A gaslighter has no regard for your feelings, or your performance and is unable to express appreciation for your work even when that should be the most obvious response.
You Start Questioning Your Self-worth:
The most evident consequence that follows the characteristic confusion that defines gaslighting is a significant plunge in your self-esteem. If a co-worker is always making you believe you’re doing a terrible job at work, and if certain boundaries are not put in places where you can protect yourself, these feelings of low self-esteem can bleed into your personal life and taint perceptions of who you are and what you’re capable of outside the office.
So How Do I Deal With Gaslighting?
Identify The Gaslighter’s Behaviour Patterns:
Look out for the patterns of behaviour that leave you confused. If a boss, co-worker, or someone else is consistently confusing you and making you doubt yourself and facilitating a skewed perception of your reality, consider that they may be gaslighting you.

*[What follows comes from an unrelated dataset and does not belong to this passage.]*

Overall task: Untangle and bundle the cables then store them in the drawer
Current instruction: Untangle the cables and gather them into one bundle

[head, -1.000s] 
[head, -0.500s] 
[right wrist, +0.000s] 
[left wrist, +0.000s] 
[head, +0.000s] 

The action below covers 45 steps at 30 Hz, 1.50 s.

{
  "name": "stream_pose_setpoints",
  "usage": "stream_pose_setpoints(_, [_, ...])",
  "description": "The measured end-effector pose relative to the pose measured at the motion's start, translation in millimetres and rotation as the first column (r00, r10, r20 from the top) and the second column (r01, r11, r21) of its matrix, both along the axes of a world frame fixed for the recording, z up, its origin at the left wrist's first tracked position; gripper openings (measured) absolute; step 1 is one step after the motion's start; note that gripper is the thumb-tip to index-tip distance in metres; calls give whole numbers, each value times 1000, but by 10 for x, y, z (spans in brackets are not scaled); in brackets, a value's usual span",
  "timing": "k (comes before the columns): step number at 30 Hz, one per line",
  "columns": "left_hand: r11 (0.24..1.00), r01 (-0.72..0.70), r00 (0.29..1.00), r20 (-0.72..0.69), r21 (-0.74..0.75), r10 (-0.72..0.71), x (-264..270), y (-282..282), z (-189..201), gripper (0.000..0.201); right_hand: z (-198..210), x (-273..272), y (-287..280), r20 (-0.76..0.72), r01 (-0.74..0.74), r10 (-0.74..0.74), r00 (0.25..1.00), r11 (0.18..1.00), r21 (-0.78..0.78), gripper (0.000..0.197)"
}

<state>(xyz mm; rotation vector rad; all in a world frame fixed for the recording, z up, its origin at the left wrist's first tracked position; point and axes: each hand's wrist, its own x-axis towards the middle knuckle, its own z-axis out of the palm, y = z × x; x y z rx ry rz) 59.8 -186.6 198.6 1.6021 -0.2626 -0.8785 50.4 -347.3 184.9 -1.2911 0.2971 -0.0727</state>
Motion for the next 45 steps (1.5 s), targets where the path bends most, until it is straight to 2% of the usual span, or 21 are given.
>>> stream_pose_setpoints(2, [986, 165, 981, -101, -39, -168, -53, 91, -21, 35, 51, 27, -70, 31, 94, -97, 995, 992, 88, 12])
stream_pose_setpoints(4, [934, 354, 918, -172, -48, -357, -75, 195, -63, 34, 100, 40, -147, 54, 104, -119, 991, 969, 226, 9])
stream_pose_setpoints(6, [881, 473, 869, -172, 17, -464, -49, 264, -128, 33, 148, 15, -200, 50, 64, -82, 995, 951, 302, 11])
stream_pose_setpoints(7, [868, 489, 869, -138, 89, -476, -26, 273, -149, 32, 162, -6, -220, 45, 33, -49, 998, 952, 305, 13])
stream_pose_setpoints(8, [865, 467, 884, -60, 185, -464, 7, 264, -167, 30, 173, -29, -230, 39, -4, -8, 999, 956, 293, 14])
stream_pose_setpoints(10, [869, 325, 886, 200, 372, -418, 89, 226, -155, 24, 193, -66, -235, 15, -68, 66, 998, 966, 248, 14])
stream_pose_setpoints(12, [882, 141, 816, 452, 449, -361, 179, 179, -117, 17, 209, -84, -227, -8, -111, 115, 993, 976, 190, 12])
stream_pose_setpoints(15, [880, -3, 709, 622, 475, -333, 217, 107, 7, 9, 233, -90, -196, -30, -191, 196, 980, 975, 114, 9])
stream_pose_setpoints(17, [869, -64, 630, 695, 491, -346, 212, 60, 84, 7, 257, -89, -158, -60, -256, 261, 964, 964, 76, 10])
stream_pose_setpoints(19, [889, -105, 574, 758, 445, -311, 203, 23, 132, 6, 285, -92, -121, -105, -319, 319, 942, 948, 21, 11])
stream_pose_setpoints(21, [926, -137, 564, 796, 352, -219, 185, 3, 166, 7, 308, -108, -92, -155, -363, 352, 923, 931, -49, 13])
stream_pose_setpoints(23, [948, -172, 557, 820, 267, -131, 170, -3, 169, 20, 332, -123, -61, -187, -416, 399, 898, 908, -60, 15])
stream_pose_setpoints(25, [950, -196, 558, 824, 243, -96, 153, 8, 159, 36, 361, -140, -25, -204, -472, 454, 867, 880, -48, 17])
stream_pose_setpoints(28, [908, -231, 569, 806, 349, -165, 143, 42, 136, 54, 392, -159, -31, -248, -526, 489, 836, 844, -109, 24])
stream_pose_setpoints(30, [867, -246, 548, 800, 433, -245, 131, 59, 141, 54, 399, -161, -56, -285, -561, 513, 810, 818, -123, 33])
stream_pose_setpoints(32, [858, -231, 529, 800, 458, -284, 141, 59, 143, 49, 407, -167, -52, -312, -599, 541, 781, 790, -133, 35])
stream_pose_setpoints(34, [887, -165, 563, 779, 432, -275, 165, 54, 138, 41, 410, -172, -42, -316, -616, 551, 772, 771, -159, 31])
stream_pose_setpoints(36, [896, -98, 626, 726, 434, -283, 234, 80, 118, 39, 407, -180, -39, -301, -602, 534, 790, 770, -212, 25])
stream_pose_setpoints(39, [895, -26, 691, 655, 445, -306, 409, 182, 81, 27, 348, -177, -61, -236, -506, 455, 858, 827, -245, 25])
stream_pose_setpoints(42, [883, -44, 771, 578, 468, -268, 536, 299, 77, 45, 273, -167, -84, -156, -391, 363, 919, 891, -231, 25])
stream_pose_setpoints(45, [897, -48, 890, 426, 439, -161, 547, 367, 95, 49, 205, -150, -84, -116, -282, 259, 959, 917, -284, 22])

It can certainly be difficult not to take insults personally. But you need to make peace and internalise the fact that this is not your problem -but the gaslighter’s. Their backhanded compliments and confusing directions come from a place of their insecurities and their need to gain control –not your shortcomings.
Trust Your Gut:
Gaslighting clouds your perception of the situation. Factor this intrinsic manipulation when you’re analysing yourself as a victim of gaslighting.
Confide in your close friends and family to gain a more objective reading of what is going on. But more importantly, to recover from gaslighting, you need to trust and stand up for yourself. If you doubt that you are gaslit – you are.
Don’t Confront Them Directly:
When gaslighters are accused directly they more often than not will respond with vicious personal attacks. They feel threatened. And retaliate with a direct challenge. They may even accuse you of gaslighting them instead. So as much as you can, try to avoid contact. Consult the HR for strategies on minimising your time with them.
Write Everything Down:
Whenever you do interact with a gaslighter directly, write everything down exactly the way it happened. Describe what happened, how, when, why, and how did it make you feel.
By putting it down on paper, you’re giving yourself the time and the space to process what happened – to decide how it makes you feel and how to help avoid this in the future.
Remember that no job or person is worth sacrificing the quality of your mental health. So, create boundaries, both mental and behavioural. Building healthy boundaries can preserve your sense of self-worth and shield you from feeling the toxic effects of gaslighting at work (and everywhere else too).